*** Begin section ***

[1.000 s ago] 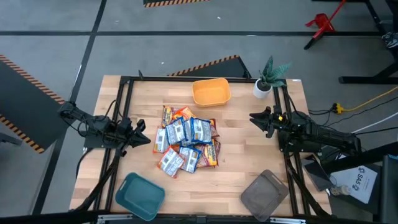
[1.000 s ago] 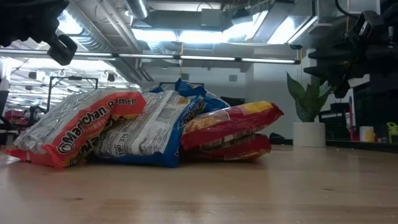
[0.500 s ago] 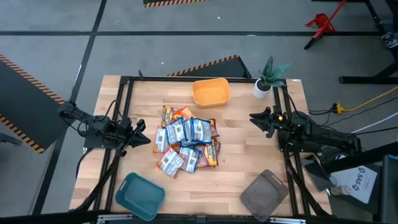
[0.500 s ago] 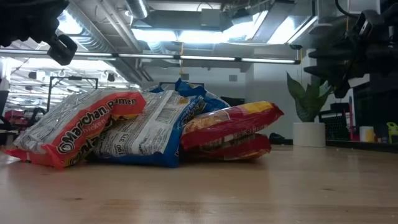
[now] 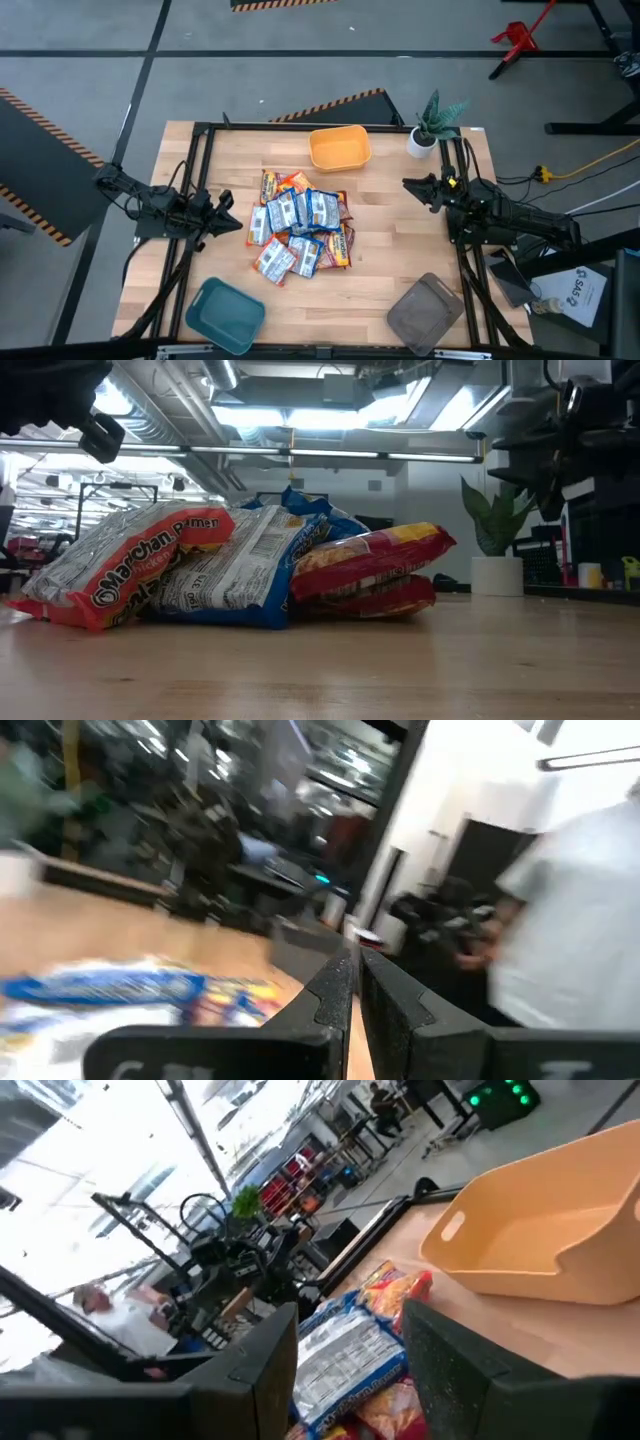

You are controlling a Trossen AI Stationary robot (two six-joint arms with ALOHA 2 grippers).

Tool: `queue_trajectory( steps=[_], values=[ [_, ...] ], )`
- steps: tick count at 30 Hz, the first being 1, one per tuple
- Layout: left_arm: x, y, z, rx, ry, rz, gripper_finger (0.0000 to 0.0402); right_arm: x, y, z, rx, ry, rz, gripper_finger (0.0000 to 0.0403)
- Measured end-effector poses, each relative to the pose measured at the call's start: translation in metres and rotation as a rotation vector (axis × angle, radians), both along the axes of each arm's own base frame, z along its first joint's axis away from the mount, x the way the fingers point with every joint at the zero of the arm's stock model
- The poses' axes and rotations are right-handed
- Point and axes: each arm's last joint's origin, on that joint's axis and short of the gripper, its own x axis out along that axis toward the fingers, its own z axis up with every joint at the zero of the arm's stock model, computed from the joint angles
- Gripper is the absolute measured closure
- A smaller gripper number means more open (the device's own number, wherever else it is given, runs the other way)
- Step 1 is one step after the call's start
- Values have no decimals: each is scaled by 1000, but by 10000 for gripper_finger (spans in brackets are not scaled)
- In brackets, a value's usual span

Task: Sort Maruchan noodles
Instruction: Put the blue noodle pack into the black bin

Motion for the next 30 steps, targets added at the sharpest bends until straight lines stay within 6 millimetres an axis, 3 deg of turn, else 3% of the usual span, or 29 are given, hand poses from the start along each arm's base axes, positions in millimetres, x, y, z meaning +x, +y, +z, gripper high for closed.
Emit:
queue_trajectory(
  steps=[12,22,30],
  values=[
    [-1,7,7,-70,-49,207,384,-1,-2,0,37,-7,-61,237],
    [-2,14,7,-168,-33,450,384,-3,-4,14,44,-167,-142,237],
    [-4,16,9,-299,-63,466,384,-4,-3,17,37,-198,-133,237]
  ],
)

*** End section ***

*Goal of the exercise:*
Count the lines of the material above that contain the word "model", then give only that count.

*Exercise output:*
2